When asked to elaborate, McCarthy referred members of state media to the blog truthwatch.ru/operationlaketakeover before hastily ending his Statehouse remarks.
Meanwhile, officials with the federal Center for Epidemiological Control applauded the drawdown as an efficient way to limit summertime visitors, noting that Bonner County’s infection rate from COVID-19 has remained high even despite the increased availability of vaccines. In large part, the sustained infection rate has been attributed to out-of-state visitors flocking to the region over the past year to evade stricter virus control measures in their home communities.
“We’ll have to wait and see whether this has an effect on viral spread — those numbers should be clear by the fall — but in the short-term we feel this is a viable way to protect communities like Sandpoint, which are both benefited and severely harmed by the influx of mask-averse vacationers,” said CEC spokesperson William Hamhand, speaking from the agency’s Northwest Division in Otis, Ore.
“We may well recommend this strategy to other resort communities, such as Tahoe, Calif., and South Beach, Fla.,” he added.
Local reaction has been mixed. Longtime anglers are concerned about the near-complete dieoff of resident fish populations, though as Gene Woods — a lifelong resident and once-avid fisherman said — “there’s no fish in this lake anyway.”
Area pontoon boat sellers are angered that their product has been implicated in the spread of “Evergreen Sludge,” as well as concerned that the reduced pool level in Lake Pend Oreille will affect their late-spring and early-summer sales.

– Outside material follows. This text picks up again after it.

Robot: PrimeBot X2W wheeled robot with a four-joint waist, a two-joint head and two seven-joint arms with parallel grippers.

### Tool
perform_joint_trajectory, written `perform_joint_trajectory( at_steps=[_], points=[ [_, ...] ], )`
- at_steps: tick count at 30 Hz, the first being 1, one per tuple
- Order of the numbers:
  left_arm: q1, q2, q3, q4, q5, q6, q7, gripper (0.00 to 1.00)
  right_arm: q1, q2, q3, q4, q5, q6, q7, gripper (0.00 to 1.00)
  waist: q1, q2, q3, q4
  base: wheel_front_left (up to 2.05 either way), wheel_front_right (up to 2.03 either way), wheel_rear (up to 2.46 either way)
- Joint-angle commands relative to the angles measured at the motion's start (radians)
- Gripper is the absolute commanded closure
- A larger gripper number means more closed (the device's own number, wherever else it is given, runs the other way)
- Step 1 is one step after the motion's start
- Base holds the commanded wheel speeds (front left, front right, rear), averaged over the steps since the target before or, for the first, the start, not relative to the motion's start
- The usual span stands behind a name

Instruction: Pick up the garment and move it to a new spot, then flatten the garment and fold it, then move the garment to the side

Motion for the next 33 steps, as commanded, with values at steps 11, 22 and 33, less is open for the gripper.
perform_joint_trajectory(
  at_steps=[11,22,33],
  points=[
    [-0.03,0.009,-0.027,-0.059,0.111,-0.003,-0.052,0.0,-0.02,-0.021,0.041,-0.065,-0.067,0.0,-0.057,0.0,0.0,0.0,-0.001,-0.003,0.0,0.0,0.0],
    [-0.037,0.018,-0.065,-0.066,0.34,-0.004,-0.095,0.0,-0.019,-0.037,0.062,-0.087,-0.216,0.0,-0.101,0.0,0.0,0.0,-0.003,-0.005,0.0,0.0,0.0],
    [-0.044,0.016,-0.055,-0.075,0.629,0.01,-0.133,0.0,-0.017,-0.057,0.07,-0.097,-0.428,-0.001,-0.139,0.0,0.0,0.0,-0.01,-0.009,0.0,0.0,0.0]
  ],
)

“What do people want when they move here? A side-by-side, a 7B license plate and a pontoon boat — that’s, like, the starter kit for everyone moving here,” said Karen Becks, owner of Alpine Mountain Cascade Moose Panhandle North Country Selkirk Tree Eagle Action Speed America Motor Sports, located on U.S. 95 adjacent to Meadow View Vista Mega Mini-Storage in the newly-amalgamated Saglegoma Business District.
Others are looking on the bright side — particularly officials with the Transportation Department of Idaho, whose agency is currently reconstructing the iconic Long Bridge. According to officials, amid their survey of the wear-and-tear on the 40-plus-year-old, two-mile span, engineers discovered that the entire structure would need to come down within the next five years.
With the lake level reduction, construction crews will be able to tear down the bridge and rebuild it from the bottom up.
“This will be a great opportunity to expand and reinforce the Long Bridge, incorporating six lanes — three northbound and three southbound — with two roundabouts and an emergency mid-span helipad for crash response,” said TDI Roadway Commissioner Sid Wheeler from the agency’s offices in Meridian. “You’re all going to need it up there; there’s a lot of traffic headed your way.”
Clayton Rau is a freelance journalist whose work has appeared on numerous blogs, social media locals forums and the papers used to wrap glassware at regional dollar stores.